A recent study from the University of Washington and Oxford found school closures caused by COVID-19 in 2020 will cost the U.S. economy $2 trillion.
The staggering future deficit mainly stems from setbacks in student learning. The study revealed a significant global learning shortfall from the pandemic that needs to be addressed.
Researchers explained a combination of masks, testing, social distancing and targeted shutdowns could have cut the pandemic’s cost from $4.6 trillion to $1.9 trillion.
“U.S. COVID-19 school closure was not cost-effective, but other measures were,” the study stated.
Researchers found lockdowns were most effective when they were implemented early and were strict. They also found that while lockdowns substantially lessened the spread of COVID-19, they had severe social and economic consequences, including disrupting the economy, creating job loss, and degrading student learning.
Health, economic, and social impacts were felt overwhelmingly by marginalized communities.
However, researchers noted that high-quality evidence on the economic impact of non-pharmaceutical interventions was hard to find.
“Regarding cost-effectiveness, testing, contact tracing, quarantine, and social distancing were identified as highly cost-effective, but the available reviews noted a lack of quality research and conclusive evidence,” the study stated.
The $2 trillion economic cost from school closures reflects not just immediate educational disruption but long-term impacts on lifetime earnings, productivity, and economic growth as students who fell behind academically enter the workforce with diminished skills and credentials.
The University of Washington’s involvement in the study carries particular significance for Seattle-area families who experienced some of the nation’s longest school closures, with Seattle Public Schools remaining primarily remote for over a year during 2020-2021.
The study’s finding that alternative strategies, masks, testing, social distancing, and targeted shutdowns, could have reduced total pandemic costs from $4.6 trillion to $1.9 trillion suggests extended school closures were among the most economically damaging policy choices made during the pandemic response.
The disproportionate impact on marginalized communities reflects patterns where low-income families lacked resources for effective remote learning, reliable internet, quiet study spaces, parental supervision, while wealthier families hired tutors and accessed private pods that mitigated learning loss.
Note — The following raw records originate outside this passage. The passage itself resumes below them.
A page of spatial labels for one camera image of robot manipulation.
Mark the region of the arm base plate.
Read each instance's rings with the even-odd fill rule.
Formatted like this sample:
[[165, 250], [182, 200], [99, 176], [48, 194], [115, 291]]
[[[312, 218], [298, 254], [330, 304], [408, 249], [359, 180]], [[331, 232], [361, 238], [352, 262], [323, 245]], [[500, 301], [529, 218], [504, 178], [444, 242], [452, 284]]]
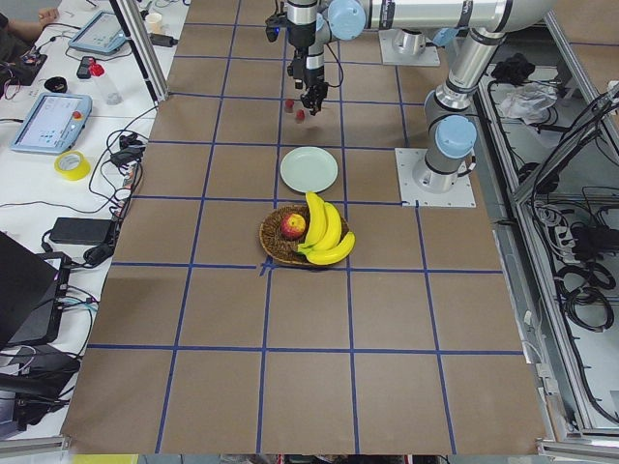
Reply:
[[438, 174], [426, 164], [426, 149], [396, 148], [400, 202], [408, 207], [475, 208], [468, 166], [463, 159], [456, 173]]
[[420, 31], [390, 29], [378, 32], [383, 65], [439, 67], [436, 47]]

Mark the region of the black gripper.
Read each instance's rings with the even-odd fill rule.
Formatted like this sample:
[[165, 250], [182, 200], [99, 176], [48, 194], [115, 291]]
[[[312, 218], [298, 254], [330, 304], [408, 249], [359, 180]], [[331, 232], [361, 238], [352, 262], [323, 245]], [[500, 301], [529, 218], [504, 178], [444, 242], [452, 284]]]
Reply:
[[[307, 60], [307, 49], [305, 47], [296, 48], [293, 57], [293, 80], [296, 89], [305, 87], [305, 69]], [[328, 95], [329, 84], [327, 82], [319, 82], [311, 85], [302, 95], [302, 104], [306, 111], [310, 111], [312, 116], [316, 116], [321, 112], [322, 102]]]
[[315, 43], [316, 21], [308, 24], [296, 24], [288, 20], [288, 41], [296, 49], [309, 48]]

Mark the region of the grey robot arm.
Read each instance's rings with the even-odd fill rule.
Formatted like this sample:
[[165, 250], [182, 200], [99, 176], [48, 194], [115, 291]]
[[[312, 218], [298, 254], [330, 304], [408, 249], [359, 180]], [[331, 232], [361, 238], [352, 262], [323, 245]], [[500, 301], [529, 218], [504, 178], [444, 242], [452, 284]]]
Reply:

Washington state’s experience with school closures varied dramatically by district, with some rural and suburban schools reopening for in-person instruction months before Seattle and other urban districts, creating uneven educational impacts across the state.
The researchers’ observation about lack of high-quality evidence on economic impacts of non-pharmaceutical interventions highlights how policymakers made consequential decisions about school closures without rigorous cost-benefit analysis or understanding of long-term economic consequences.
The finding that early, strict lockdowns were most effective challenges the prolonged closure approach many districts adopted, suggesting brief, decisive shutdowns might have achieved public health goals with less educational disruption than extended remote learning periods.
Testing, contact tracing, quarantine, and social distancing identified as “highly cost-effective” represents strategies Seattle schools implemented inconsistently or belatedly, raising questions about whether earlier adoption could have prevented or shortened closure periods.